▶ **Action item**:
Repeat the listing below line for line, exactly as shown.
▼
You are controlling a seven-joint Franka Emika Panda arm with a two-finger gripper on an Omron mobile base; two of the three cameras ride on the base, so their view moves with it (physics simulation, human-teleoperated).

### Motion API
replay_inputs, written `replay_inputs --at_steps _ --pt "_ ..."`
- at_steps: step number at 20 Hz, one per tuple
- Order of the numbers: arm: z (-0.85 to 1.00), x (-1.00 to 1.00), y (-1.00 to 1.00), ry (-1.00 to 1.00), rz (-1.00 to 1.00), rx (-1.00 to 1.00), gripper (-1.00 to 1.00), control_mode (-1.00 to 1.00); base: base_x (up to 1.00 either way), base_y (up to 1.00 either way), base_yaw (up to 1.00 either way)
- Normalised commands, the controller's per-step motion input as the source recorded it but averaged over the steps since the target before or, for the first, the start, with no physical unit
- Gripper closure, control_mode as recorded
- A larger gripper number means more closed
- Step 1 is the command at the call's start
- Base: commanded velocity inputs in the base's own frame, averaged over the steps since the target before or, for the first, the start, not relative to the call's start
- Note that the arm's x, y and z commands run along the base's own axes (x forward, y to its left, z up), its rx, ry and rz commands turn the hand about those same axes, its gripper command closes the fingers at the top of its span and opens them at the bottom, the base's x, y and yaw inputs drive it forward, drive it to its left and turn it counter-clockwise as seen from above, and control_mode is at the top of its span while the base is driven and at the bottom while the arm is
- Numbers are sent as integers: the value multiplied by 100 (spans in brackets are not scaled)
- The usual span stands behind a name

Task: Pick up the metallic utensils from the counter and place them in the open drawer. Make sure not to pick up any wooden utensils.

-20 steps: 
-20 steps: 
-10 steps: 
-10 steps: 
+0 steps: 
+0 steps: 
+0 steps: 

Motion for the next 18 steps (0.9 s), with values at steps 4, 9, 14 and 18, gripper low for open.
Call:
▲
▶ **Your solution**:
You are controlling a seven-joint Franka Emika Panda arm with a two-finger gripper on an Omron mobile base; two of the three cameras ride on the base, so their view moves with it (physics simulation, human-teleoperated).

### Motion API
replay_inputs, written `replay_inputs --at_steps _ --pt "_ ..."`
- at_steps: step number at 20 Hz, one per tuple
- Order of the numbers: arm: z (-0.85 to 1.00), x (-1.00 to 1.00), y (-1.00 to 1.00), ry (-1.00 to 1.00), rz (-1.00 to 1.00), rx (-1.00 to 1.00), gripper (-1.00 to 1.00), control_mode (-1.00 to 1.00); base: base_x (up to 1.00 either way), base_y (up to 1.00 either way), base_yaw (up to 1.00 either way)
- Normalised commands, the controller's per-step motion input as the source recorded it but averaged over the steps since the target before or, for the first, the start, with no physical unit
- Gripper closure, control_mode as recorded
- A larger gripper number means more closed
- Step 1 is the command at the call's start
- Base: commanded velocity inputs in the base's own frame, averaged over the steps since the target before or, for the first, the start, not relative to the call's start
- Note that the arm's x, y and z commands run along the base's own axes (x forward, y to its left, z up), its rx, ry and rz commands turn the hand about those same axes, its gripper command closes the fingers at the top of its span and opens them at the bottom, the base's x, y and yaw inputs drive it forward, drive it to its left and turn it counter-clockwise as seen from above, and control_mode is at the top of its span while the base is driven and at the bottom while the arm is
- Numbers are sent as integers: the value multiplied by 100 (spans in brackets are not scaled)
- The usual span stands behind a name

Task: Pick up the metallic utensils from the counter and place them in the open drawer. Make sure not to pick up any wooden utensils.

-20 steps: 
-20 steps: 
-10 steps: 
-10 steps: 
+0 steps: 
+0 steps: 
+0 steps: 

Motion for the next 18 steps (0.9 s), with values at steps 4, 9, 14 and 18, gripper low for open.
Call:

Nothing more is required for this answer.